__EXERCISE__: Copy every line below where the string "asks" is found.

__GIVEN RECORDS__:
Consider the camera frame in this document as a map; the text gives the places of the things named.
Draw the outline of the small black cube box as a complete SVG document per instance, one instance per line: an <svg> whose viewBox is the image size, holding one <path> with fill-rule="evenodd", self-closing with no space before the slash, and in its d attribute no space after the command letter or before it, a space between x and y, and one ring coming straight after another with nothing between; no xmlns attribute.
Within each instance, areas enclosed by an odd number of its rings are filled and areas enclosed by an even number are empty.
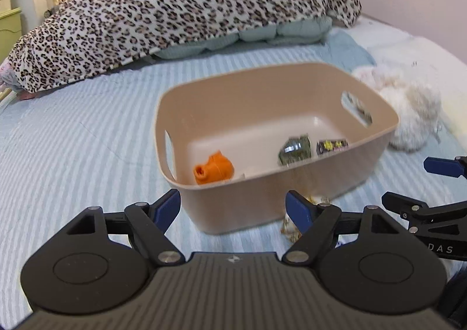
<svg viewBox="0 0 467 330"><path fill-rule="evenodd" d="M326 139L317 142L316 152L317 155L328 154L337 150L342 150L348 147L346 139Z"/></svg>

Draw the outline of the orange knitted sock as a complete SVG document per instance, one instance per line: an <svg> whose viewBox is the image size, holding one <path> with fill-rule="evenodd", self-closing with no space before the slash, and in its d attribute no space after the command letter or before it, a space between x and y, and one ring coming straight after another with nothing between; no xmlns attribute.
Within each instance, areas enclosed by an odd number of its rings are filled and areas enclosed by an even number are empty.
<svg viewBox="0 0 467 330"><path fill-rule="evenodd" d="M210 155L204 164L196 165L193 175L197 185L230 180L234 176L234 166L221 151L217 151Z"/></svg>

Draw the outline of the floral yellow fabric pouch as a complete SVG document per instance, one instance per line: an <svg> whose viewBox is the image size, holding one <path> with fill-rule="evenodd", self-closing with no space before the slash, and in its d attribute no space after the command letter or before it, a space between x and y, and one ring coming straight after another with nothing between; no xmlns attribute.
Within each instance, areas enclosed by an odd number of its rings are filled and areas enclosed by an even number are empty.
<svg viewBox="0 0 467 330"><path fill-rule="evenodd" d="M307 229L311 226L312 211L311 206L320 204L331 204L331 201L324 196L301 196L290 192L285 198L285 216L282 221L280 233L285 236L291 244L295 243Z"/></svg>

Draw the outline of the white fluffy plush toy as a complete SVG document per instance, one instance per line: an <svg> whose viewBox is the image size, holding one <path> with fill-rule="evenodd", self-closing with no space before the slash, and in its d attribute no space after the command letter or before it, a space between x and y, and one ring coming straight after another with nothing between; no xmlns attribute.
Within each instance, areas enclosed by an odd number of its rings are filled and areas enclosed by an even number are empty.
<svg viewBox="0 0 467 330"><path fill-rule="evenodd" d="M391 67L366 65L351 74L377 92L397 113L399 124L389 141L392 148L415 152L436 133L442 110L438 89Z"/></svg>

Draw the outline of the beige plastic storage basket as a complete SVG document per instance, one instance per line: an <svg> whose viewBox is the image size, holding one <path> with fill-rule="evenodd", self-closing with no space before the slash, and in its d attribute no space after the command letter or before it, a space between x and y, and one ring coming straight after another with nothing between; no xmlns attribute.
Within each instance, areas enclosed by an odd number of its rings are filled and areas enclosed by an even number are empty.
<svg viewBox="0 0 467 330"><path fill-rule="evenodd" d="M399 118L376 92L326 63L245 69L181 84L163 93L154 137L161 175L180 192L197 229L224 234L281 219L285 196L336 198L363 183ZM288 166L278 153L309 136L312 158ZM318 156L317 142L348 147ZM196 165L221 151L230 180L197 185Z"/></svg>

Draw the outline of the white cartoon print pillow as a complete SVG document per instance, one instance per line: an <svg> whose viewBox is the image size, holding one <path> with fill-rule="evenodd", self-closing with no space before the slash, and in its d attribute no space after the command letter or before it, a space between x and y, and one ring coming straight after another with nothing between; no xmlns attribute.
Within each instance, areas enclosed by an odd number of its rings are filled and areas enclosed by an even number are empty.
<svg viewBox="0 0 467 330"><path fill-rule="evenodd" d="M441 93L442 121L466 146L466 65L443 47L372 18L346 31L378 64L422 79Z"/></svg>

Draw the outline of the green quilted duvet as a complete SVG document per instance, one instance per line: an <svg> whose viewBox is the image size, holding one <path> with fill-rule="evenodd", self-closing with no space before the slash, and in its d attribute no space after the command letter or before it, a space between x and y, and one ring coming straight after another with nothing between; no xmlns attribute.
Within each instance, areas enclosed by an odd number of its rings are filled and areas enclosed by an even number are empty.
<svg viewBox="0 0 467 330"><path fill-rule="evenodd" d="M314 44L326 38L332 28L332 19L323 16L298 22L287 22L277 25L267 25L232 33L224 37L205 41L173 45L153 53L153 58L162 60L179 60L199 55L203 52L215 52L238 42L259 43L271 45Z"/></svg>

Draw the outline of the leopard print blanket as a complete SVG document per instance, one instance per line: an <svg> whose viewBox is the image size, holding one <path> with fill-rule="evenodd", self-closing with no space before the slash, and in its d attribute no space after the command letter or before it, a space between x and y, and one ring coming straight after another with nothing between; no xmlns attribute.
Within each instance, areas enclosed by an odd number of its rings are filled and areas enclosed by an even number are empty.
<svg viewBox="0 0 467 330"><path fill-rule="evenodd" d="M1 82L38 93L138 59L186 56L281 25L352 27L360 0L62 0L23 35L1 66Z"/></svg>

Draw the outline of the green plastic storage cabinet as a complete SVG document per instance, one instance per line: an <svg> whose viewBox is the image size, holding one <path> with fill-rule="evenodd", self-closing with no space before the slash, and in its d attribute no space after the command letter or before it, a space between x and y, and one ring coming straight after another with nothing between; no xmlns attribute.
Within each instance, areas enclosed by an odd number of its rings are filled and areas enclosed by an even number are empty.
<svg viewBox="0 0 467 330"><path fill-rule="evenodd" d="M0 62L10 53L11 49L22 36L21 8L1 12L0 15Z"/></svg>

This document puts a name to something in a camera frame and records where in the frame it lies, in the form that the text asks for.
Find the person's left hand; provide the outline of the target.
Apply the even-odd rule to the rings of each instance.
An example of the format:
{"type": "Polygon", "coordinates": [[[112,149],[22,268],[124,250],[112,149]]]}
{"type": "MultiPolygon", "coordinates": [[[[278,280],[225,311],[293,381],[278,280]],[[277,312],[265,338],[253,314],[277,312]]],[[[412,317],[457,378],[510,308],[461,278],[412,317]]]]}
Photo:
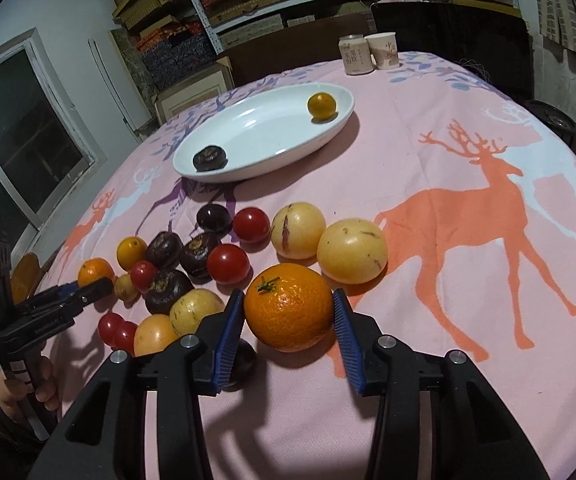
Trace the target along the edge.
{"type": "Polygon", "coordinates": [[[11,420],[18,422],[23,419],[19,403],[33,392],[36,400],[43,404],[47,411],[53,412],[59,408],[60,399],[57,382],[54,376],[54,366],[47,356],[40,361],[41,381],[34,388],[17,378],[7,378],[0,372],[0,409],[11,420]]]}

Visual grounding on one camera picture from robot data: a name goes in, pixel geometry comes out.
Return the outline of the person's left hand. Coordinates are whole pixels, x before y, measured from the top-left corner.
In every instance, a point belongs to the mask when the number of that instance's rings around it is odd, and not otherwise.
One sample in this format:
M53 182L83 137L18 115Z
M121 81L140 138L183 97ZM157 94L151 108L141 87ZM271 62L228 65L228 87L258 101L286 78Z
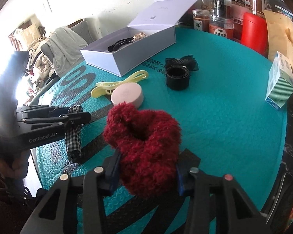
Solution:
M30 150L23 151L12 164L8 164L0 158L0 175L17 180L24 179L28 174L29 157Z

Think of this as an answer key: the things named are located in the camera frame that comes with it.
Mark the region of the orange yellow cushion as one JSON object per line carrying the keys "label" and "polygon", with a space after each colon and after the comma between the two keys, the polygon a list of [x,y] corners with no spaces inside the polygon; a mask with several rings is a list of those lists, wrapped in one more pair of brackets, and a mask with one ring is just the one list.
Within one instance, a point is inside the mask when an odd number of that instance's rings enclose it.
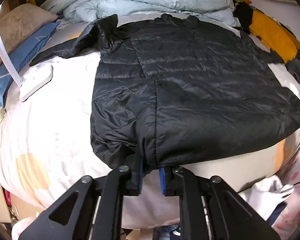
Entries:
{"label": "orange yellow cushion", "polygon": [[285,63],[294,59],[298,53],[298,47],[291,34],[272,18],[254,9],[250,32],[259,37],[270,49],[277,52]]}

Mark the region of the black puffer jacket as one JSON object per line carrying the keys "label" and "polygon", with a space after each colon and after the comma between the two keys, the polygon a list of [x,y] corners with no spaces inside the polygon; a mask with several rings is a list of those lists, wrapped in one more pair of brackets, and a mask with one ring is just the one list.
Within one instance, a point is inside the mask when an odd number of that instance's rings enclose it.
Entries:
{"label": "black puffer jacket", "polygon": [[300,99],[270,69],[281,63],[245,34],[195,16],[163,14],[87,25],[39,53],[36,65],[99,51],[90,118],[94,154],[116,168],[134,153],[144,171],[273,146],[300,129]]}

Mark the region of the blue pillow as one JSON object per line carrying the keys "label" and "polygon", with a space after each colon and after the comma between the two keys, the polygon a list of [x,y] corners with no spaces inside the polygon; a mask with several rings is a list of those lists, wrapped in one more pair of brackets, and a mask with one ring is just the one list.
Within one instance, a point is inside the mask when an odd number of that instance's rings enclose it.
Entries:
{"label": "blue pillow", "polygon": [[[20,72],[38,51],[46,45],[57,26],[58,23],[56,22],[45,24],[10,53],[9,57],[17,72]],[[5,107],[6,93],[12,82],[12,77],[2,63],[0,65],[0,107]]]}

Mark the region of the beige pillow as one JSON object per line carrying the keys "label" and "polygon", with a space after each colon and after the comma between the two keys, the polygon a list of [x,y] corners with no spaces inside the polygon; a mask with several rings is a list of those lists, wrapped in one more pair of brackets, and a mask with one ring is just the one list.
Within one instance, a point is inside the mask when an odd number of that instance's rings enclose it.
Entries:
{"label": "beige pillow", "polygon": [[13,51],[43,25],[57,20],[58,15],[30,3],[13,10],[3,4],[0,10],[0,36],[9,57]]}

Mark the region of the black cloth by cushion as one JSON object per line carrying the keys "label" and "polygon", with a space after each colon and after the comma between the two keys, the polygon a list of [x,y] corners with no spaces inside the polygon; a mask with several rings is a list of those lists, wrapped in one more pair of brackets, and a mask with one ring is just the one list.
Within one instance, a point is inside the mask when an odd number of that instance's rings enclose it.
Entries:
{"label": "black cloth by cushion", "polygon": [[253,20],[253,9],[245,2],[237,2],[235,4],[234,16],[238,18],[243,31],[250,34],[249,26]]}

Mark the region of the grey patterned bed sheet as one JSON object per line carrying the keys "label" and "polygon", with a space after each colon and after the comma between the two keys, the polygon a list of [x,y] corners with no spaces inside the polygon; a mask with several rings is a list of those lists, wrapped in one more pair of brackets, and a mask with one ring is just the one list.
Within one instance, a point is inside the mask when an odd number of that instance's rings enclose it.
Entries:
{"label": "grey patterned bed sheet", "polygon": [[[82,176],[98,178],[113,168],[98,158],[90,143],[90,118],[99,51],[64,59],[53,57],[52,80],[25,102],[16,85],[6,98],[6,116],[0,124],[0,184],[19,198],[48,208]],[[300,99],[300,85],[283,63],[270,69],[279,83]],[[300,129],[268,148],[232,157],[183,164],[203,177],[220,175],[235,190],[274,174],[300,146]],[[159,168],[145,172],[141,195],[126,197],[122,225],[152,228],[179,220],[175,197],[164,197]]]}

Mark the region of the white desk lamp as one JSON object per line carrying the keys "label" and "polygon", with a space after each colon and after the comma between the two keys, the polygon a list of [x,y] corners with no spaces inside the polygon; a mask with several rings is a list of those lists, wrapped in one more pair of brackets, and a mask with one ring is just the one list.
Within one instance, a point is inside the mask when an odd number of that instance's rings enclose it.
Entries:
{"label": "white desk lamp", "polygon": [[29,70],[25,75],[21,75],[21,71],[17,72],[0,36],[0,65],[2,63],[8,70],[13,82],[15,82],[19,87],[19,99],[22,102],[27,100],[34,92],[51,81],[53,77],[53,67],[48,64],[41,67],[36,66]]}

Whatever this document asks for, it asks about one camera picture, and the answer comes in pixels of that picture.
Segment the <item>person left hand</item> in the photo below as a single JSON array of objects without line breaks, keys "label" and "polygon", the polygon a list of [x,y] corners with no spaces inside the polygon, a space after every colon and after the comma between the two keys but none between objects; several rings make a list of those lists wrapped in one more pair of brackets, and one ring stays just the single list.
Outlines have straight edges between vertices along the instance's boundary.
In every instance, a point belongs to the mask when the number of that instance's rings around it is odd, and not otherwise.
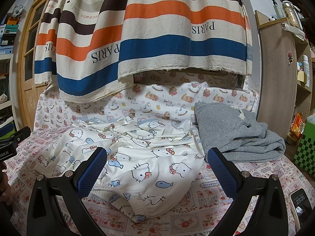
[{"label": "person left hand", "polygon": [[6,203],[8,206],[12,204],[13,196],[11,193],[11,187],[8,183],[8,177],[5,172],[3,172],[0,190],[1,190],[1,202]]}]

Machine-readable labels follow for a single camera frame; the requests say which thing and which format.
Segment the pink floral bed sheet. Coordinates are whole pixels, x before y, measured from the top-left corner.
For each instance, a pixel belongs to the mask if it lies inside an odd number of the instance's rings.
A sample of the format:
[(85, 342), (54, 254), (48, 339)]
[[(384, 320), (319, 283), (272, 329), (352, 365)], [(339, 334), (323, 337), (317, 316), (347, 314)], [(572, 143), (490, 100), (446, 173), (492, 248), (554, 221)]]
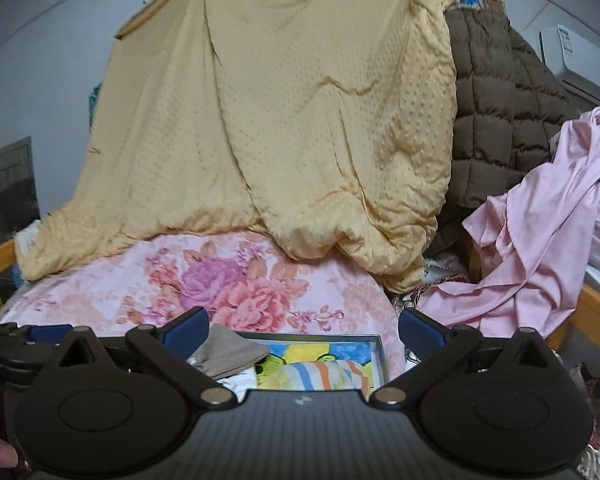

__EXERCISE RESPONSE__:
This document puts a name to something in a camera frame and records where in the frame it lies, in the form that the text asks for.
Whatever this document asks for, it asks about one camera picture, and the answer comes in pixels of that picture.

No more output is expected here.